Your response should be an exact transcription of the data, images excluded.

___ Exercise data

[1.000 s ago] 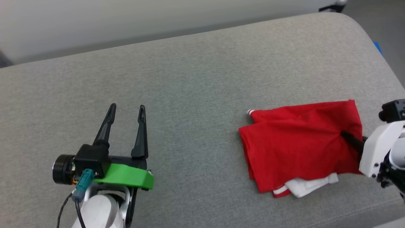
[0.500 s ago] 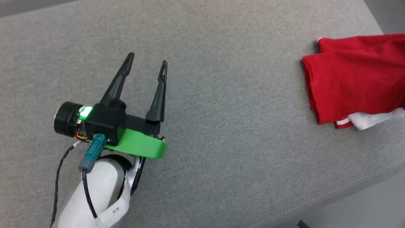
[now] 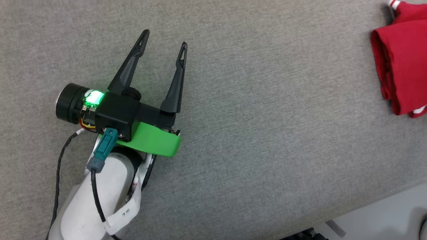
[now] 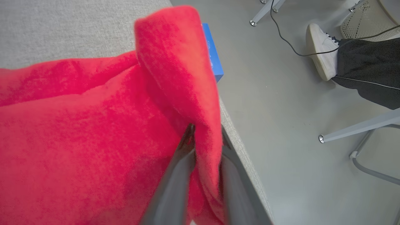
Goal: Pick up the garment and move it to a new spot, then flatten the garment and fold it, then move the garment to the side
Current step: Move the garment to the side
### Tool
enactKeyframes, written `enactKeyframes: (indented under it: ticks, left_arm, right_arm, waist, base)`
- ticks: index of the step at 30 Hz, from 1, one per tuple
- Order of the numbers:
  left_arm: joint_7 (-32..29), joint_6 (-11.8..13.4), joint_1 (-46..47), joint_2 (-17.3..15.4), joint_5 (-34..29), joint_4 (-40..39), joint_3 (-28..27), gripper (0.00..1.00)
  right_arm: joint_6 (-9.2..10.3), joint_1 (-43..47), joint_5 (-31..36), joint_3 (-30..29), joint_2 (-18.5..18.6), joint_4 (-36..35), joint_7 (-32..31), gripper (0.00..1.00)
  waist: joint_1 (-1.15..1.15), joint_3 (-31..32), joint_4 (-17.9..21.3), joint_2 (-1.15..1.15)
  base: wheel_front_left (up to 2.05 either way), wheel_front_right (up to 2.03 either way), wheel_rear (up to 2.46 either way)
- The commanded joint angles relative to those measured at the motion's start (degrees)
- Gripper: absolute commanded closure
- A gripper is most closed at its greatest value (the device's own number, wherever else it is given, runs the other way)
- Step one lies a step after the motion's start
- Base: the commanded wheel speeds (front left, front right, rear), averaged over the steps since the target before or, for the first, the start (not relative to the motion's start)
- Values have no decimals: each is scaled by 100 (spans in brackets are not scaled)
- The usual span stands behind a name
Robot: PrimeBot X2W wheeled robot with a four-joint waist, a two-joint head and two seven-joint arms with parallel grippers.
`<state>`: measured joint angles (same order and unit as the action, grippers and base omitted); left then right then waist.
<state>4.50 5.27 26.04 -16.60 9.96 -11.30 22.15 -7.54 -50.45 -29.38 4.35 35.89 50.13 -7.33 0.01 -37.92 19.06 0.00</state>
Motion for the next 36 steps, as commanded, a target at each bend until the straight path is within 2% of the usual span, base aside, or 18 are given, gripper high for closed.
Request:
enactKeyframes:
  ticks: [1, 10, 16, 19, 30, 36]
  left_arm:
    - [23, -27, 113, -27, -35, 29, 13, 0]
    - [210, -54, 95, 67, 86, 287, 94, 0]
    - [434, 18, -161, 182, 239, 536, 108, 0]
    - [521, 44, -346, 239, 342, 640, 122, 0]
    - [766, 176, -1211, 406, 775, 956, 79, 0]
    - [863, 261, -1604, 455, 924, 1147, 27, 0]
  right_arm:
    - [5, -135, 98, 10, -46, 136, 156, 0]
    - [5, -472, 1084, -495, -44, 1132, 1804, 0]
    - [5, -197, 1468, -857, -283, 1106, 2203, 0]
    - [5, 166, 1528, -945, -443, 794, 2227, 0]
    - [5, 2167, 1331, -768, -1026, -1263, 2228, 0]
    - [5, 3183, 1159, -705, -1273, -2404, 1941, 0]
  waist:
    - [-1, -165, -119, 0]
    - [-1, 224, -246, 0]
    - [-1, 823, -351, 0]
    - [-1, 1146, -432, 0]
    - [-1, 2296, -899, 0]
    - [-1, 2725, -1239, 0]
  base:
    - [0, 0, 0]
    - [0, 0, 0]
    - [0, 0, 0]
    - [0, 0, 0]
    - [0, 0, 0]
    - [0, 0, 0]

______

* Response to this task:
[1.000 s ago] 
[0.500 s ago] 
[now] 
[now] 
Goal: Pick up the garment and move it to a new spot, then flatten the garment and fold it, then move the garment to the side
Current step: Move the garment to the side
### Tool
enactKeyframes, written `enactKeyframes: (indented under it: ticks, left_arm, right_arm, waist, base)`
- ticks: index of the step at 30 Hz, from 1, one per tuple
- Order of the numbers:
  left_arm: joint_7 (-32..29), joint_6 (-11.8..13.4), joint_1 (-46..47), joint_2 (-17.3..15.4), joint_5 (-34..29), joint_4 (-40..39), joint_3 (-28..27), gripper (0.00..1.00)
  right_arm: joint_6 (-9.2..10.3), joint_1 (-43..47), joint_5 (-31..36), joint_3 (-30..29), joint_2 (-18.5..18.6), joint_4 (-36..35), joint_7 (-32..31), gripper (0.00..1.00)
  waist: joint_1 (-1.15..1.15), joint_3 (-31..32), joint_4 (-17.9..21.3), joint_2 (-1.15..1.15)
  base: wheel_front_left (up to 2.05 either way), wheel_front_right (up to 2.03 either way), wheel_rear (up to 2.46 either way)
- The commanded joint angles relative to those measured at the motion's start (degrees)
- Gripper: absolute commanded closure
- A gripper is most closed at its greatest value (the device's own number, wherever else it is given, runs the other way)
- Step one lies a step after the motion's start
- Base: the commanded wheel speeds (front left, front right, rear), averaged over the steps since the target before or, for the first, the start (not relative to the motion's start)
- Values have no decimals: each is scaled by 100 (spans in brackets are not scaled)
- The usual span stands behind a name
Robot: PrimeBot X2W wheeled robot with a four-joint waist, a two-joint head and two seven-joint arms with parallel grippers.
`<state>`: measured joint angles (same order and unit as the action, grippers and base omitted); left then right then waist.
<state>4.50 5.27 26.04 -16.60 9.96 -11.30 22.15 -7.54 -50.45 -29.38 4.35 35.89 50.13 -7.33 0.01 -37.92 19.06 0.00</state>
Motion for the next 36 steps, as commanded, a target at each bend until the straight path is within 2% of the usual span, base aside, or 18 are given, gripper high for closed.
Request:
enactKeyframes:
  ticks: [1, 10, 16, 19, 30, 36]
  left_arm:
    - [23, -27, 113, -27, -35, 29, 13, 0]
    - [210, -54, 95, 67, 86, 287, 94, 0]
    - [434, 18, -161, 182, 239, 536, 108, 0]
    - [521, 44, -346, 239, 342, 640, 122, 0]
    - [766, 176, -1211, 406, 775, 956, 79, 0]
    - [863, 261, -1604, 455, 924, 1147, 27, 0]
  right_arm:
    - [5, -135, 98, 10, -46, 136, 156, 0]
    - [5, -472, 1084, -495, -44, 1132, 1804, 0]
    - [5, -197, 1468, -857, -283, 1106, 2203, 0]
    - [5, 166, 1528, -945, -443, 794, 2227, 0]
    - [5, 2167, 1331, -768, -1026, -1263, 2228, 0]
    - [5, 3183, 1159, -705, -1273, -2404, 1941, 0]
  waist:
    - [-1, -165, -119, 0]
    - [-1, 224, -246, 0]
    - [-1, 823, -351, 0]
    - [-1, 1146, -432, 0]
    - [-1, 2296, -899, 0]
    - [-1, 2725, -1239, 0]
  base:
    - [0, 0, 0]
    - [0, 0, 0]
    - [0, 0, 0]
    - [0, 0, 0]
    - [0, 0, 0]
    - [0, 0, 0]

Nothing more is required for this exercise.